Его горло было плотно забинтовано платком.
Мы видели его в пять часов вечера, он ехал в автомобиле на вокзал. Он упирался в голову своей громадной оранжевой палки и не ответил на наш поклон. Он нас не заметил.
Он также не заметил, проезжая мимо шестого участка, небольшого свежего плаката: в тачке сидит чернобородый, страшный человек с оранжевой палкой под мышкой, а вокруг карликовые деревья, гигантские травы и красное утопическое солнце.
Это все случилось через семь дней.
Но в то утро, в которое кончается наша хроника, – все было еще неопределенно и тревожно…

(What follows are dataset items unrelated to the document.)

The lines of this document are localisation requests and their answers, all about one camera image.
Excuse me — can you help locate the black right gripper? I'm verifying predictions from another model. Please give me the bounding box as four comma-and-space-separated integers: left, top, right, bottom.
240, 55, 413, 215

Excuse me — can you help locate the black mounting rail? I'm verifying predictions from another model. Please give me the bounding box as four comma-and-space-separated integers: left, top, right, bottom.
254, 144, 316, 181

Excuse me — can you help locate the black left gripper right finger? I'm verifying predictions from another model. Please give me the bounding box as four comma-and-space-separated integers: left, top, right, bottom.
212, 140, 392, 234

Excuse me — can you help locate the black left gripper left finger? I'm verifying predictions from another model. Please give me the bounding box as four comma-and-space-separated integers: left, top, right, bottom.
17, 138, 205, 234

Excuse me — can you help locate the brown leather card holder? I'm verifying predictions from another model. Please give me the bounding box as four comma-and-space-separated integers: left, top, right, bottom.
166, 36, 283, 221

Ну, дорогой Саша, позвольте мне на этом пожелать вам всего доброго.
Простите за то, что мое посвящение в своем начале звучит несколько торжественно, несколько по-французски.
Но, право, на меня начинает влиять затянувшееся пребывание в Париже.
Помните наши с вами разговоры о Париже?
Представьте себе, Париж – это совсем не то. Я не нашел в нем того, что искал, того, что мне снилось, но зато нашел нечто гораздо большее.
Я нашел в Париже – чувство истории.
Мы слишком молоды. Мы пока еще лишены этого чувства. Но уже кое-кто из наших передовых умов пытается в нас разбудить его.
И недаром Горький настойчиво твердит: пишите историю фабрик и заводов, пишите историю Красной Армии, создавайте историю Великой Русской Пролетарской Революции, в тысячи и тысячи раз более великой и прекрасной, чем "великая" французская.